For this exercise, transcribe every line of the material exactly and skip the pictures.
COLLECTED DATA section start
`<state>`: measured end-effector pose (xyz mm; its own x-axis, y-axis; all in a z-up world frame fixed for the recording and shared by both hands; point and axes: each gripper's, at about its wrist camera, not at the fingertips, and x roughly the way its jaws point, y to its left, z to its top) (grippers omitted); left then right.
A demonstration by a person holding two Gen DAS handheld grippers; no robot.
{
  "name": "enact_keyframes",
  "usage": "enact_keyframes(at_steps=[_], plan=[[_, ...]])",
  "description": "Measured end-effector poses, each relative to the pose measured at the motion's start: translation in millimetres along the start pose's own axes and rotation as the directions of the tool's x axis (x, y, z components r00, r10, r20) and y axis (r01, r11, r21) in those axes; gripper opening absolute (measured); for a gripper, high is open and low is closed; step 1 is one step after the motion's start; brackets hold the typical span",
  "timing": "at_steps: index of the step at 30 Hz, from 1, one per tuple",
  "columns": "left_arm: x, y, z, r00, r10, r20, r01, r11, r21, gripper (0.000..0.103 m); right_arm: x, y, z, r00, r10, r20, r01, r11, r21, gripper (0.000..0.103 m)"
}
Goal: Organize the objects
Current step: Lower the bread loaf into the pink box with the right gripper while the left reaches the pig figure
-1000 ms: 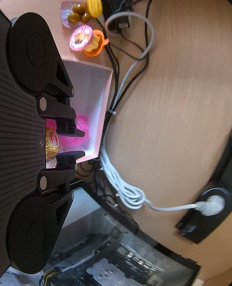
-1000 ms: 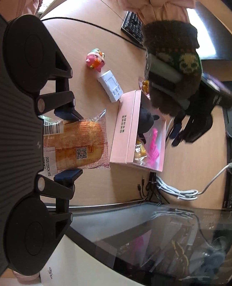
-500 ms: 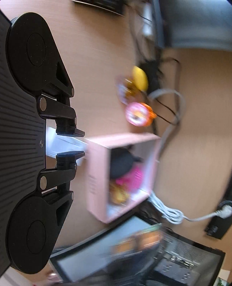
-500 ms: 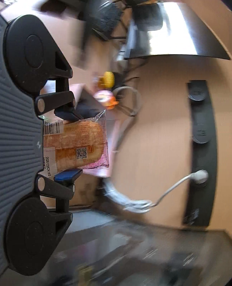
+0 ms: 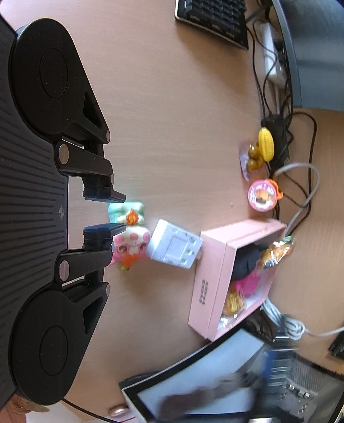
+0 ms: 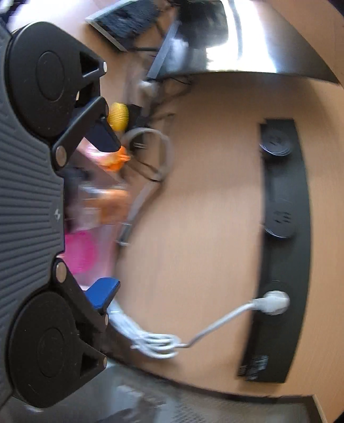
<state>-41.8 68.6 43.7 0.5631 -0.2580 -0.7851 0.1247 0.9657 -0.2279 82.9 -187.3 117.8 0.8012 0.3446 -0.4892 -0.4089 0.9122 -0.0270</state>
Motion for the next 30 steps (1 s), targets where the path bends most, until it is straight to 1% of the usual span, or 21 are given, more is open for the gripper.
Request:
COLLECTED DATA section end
**RESULT OF THIS TASK**
`<state>`: measured end-effector pose (xyz mm; its own x-axis, y-axis; all in a z-up world frame fixed for the recording and shared by both hands; point and axes: each gripper's, at about its wrist camera, not at the fingertips, and x roughly the way its jaws point, y to its left, z to its top) (grippers omitted); left then right.
A demonstration by a person holding two Gen DAS handheld grippers; no robot.
{
  "name": "enact_keyframes",
  "usage": "enact_keyframes(at_steps=[_], plan=[[_, ...]])",
  "description": "Measured end-effector poses, each relative to the pose measured at the motion's start: translation in millimetres along the start pose's own axes and rotation as the directions of the tool's x axis (x, y, z components r00, r10, r20) and y axis (r01, r11, r21) in those axes; gripper opening absolute (measured); for a gripper, high is open and low is closed; step 1 is one step after the motion's start; brackets hold the typical span",
  "timing": "at_steps: index of the step at 30 Hz, from 1, one per tuple",
  "columns": "left_arm: x, y, z, r00, r10, r20, r01, r11, r21, gripper (0.000..0.103 m); right_arm: x, y, z, r00, r10, r20, r01, r11, r21, gripper (0.000..0.103 m)"
}
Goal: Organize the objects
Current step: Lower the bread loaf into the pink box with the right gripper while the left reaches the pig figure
-1000 ms: 
-1000 ms: 
-500 ms: 
-500 ms: 
+0 ms: 
+0 ms: 
<state>-41.8 68.6 43.7 0.5631 -0.2580 -0.7851 0.1247 0.9657 -0.2279 82.9 -187.3 117.8 0.8012 0.3446 -0.4892 -0.4089 0.9122 -0.0270</state>
Motion for the next 30 steps (1 s), targets where the path bends most, until it is straight to 1% of the usual span, or 21 are given, more is open for the gripper.
Request:

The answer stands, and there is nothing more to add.